Among the records below, find the lines that hold the word "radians" and report how many there are, with no other words.

***** Records for the task *****

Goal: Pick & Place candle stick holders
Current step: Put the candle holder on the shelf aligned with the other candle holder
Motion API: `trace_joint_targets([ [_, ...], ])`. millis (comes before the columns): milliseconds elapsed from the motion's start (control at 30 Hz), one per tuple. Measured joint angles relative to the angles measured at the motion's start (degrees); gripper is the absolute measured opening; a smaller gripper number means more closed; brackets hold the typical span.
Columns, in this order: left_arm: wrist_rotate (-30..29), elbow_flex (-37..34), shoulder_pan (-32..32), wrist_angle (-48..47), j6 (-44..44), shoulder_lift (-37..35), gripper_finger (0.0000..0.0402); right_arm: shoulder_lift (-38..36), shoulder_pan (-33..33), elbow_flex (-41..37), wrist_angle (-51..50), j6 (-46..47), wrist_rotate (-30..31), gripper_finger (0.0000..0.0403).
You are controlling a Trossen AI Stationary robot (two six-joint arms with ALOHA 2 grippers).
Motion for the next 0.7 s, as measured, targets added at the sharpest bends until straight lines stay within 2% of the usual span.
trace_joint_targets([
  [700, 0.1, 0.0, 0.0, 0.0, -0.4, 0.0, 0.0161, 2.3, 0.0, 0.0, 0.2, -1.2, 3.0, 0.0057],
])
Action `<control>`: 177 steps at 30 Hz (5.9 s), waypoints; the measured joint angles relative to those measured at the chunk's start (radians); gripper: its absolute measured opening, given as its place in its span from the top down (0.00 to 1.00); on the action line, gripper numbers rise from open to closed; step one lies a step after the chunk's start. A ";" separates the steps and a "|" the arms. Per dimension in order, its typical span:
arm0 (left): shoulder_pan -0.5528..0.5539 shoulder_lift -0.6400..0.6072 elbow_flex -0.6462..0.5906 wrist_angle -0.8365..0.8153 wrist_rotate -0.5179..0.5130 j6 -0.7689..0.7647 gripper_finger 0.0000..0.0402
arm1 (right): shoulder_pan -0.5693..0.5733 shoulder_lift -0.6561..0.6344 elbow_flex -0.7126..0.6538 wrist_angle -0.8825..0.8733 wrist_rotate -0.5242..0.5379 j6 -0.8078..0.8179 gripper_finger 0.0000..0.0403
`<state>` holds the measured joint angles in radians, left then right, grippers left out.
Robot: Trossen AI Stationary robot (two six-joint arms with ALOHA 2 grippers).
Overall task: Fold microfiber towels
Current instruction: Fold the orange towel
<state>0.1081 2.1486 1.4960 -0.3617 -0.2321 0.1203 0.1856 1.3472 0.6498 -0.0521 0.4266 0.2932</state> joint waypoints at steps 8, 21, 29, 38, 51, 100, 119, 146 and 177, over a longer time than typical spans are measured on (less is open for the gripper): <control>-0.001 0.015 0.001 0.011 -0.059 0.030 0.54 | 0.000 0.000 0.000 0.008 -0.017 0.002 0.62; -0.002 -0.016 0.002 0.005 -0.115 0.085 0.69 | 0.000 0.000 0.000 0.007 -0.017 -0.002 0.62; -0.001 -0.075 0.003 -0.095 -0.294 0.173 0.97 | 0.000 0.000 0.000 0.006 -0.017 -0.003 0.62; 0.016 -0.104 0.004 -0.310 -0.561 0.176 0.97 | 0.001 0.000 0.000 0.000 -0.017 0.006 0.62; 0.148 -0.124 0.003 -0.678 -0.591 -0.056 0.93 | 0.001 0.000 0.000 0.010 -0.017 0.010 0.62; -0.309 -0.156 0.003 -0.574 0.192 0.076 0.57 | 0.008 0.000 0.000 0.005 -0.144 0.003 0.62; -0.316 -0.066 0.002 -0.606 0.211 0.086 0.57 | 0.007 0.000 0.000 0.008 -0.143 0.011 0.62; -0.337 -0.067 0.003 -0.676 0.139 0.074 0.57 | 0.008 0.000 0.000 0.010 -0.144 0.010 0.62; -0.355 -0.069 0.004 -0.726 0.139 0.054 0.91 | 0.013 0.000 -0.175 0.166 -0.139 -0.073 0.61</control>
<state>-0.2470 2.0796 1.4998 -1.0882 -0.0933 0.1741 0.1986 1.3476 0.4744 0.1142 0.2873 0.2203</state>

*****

• Finished task: 2